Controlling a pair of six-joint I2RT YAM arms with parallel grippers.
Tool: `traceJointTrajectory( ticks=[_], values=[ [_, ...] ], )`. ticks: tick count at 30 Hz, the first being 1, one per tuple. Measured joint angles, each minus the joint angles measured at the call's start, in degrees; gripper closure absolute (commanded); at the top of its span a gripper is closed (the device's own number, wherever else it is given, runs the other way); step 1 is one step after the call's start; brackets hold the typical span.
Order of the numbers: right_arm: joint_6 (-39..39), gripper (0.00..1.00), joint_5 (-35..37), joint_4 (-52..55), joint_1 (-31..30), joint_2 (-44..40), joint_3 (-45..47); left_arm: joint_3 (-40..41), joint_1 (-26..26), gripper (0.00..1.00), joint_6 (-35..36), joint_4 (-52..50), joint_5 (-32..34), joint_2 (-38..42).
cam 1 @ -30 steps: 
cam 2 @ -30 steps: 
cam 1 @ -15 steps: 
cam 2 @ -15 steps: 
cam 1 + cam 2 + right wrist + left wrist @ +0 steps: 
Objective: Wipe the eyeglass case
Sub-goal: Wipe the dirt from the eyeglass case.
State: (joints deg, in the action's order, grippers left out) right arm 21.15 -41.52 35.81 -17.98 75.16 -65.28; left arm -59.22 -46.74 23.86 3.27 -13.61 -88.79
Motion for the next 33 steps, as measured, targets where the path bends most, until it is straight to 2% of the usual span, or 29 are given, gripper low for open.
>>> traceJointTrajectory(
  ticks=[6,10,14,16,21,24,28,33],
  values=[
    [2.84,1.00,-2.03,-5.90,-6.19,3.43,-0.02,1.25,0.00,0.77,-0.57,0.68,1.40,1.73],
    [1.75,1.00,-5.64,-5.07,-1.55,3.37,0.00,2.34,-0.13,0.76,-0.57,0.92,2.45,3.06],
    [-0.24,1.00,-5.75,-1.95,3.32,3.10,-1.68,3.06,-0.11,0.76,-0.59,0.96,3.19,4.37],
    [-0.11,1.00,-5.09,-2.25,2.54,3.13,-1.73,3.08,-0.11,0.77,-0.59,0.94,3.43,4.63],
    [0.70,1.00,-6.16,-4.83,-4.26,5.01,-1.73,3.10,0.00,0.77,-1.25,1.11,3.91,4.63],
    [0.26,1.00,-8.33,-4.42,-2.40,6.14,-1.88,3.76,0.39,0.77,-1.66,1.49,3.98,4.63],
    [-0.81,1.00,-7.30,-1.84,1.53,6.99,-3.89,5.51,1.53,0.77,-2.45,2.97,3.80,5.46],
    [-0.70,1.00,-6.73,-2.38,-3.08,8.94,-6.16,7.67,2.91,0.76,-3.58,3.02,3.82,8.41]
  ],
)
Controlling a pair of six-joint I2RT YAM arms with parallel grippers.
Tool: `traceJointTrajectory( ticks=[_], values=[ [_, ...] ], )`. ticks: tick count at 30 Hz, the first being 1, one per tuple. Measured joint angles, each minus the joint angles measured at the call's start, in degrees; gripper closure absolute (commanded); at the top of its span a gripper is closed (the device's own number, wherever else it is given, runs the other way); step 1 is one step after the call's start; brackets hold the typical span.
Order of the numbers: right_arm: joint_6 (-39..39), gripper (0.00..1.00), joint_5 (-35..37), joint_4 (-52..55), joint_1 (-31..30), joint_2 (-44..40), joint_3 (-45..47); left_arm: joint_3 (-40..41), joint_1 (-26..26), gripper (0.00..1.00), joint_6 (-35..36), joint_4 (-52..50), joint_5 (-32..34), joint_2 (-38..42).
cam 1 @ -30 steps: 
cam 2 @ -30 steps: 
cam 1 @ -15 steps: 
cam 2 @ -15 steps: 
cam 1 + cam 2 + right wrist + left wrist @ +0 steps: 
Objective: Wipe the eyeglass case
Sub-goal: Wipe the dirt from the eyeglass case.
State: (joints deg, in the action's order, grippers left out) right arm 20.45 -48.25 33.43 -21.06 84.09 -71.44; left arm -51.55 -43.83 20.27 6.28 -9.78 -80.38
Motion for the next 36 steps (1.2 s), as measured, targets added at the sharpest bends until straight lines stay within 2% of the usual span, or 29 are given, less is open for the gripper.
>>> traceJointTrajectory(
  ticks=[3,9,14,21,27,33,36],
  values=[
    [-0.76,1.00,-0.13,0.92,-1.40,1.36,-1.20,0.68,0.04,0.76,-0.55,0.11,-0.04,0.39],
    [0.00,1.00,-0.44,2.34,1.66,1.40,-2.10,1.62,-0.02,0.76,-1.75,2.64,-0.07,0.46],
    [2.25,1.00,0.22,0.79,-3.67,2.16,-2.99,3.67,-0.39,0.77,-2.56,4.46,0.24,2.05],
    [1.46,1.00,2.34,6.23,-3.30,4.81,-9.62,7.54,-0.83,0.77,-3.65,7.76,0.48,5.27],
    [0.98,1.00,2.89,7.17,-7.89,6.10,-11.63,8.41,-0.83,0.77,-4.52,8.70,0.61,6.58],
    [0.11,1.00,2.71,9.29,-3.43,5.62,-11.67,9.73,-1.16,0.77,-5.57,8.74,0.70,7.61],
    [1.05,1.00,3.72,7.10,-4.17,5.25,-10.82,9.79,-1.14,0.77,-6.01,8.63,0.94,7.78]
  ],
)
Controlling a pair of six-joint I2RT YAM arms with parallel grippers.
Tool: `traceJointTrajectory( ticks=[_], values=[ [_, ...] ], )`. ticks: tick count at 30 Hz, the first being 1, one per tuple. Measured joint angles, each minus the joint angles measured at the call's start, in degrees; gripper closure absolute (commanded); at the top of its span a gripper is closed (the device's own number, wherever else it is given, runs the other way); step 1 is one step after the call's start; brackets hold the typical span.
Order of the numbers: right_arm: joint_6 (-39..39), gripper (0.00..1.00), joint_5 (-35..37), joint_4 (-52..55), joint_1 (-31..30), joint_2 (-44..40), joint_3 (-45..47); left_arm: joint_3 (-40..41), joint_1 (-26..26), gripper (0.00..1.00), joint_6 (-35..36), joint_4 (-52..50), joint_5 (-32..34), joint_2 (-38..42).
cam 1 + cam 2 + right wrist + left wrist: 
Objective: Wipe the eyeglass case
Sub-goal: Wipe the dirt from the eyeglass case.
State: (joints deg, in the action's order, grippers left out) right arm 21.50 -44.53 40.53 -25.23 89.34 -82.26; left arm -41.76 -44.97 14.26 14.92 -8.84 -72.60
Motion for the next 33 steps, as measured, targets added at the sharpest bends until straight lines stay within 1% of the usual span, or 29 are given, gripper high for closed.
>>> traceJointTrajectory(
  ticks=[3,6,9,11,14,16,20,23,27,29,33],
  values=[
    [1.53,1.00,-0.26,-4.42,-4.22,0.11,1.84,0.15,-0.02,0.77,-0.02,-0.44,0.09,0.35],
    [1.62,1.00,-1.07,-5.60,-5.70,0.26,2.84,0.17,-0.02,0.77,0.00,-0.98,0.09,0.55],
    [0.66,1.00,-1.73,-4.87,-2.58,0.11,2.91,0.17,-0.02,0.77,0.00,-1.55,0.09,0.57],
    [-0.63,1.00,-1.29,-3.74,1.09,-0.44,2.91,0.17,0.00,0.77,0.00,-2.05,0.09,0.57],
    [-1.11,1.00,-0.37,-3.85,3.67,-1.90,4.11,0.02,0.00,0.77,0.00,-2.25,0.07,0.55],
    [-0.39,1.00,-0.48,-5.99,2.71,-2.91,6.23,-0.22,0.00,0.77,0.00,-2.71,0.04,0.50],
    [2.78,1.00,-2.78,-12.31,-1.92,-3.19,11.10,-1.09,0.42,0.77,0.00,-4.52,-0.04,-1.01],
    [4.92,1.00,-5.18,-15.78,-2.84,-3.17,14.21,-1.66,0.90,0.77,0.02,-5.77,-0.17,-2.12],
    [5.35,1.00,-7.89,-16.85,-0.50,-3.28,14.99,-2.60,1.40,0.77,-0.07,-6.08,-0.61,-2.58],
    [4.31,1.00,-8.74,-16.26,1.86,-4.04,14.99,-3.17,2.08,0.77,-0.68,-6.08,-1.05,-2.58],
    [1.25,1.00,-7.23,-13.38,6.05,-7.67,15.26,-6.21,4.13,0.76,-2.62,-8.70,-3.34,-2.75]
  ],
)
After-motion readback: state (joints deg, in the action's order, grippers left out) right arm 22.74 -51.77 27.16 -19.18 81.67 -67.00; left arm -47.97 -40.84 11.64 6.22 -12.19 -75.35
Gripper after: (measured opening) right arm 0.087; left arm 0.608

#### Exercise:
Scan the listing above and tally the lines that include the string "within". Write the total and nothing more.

#### Response:
2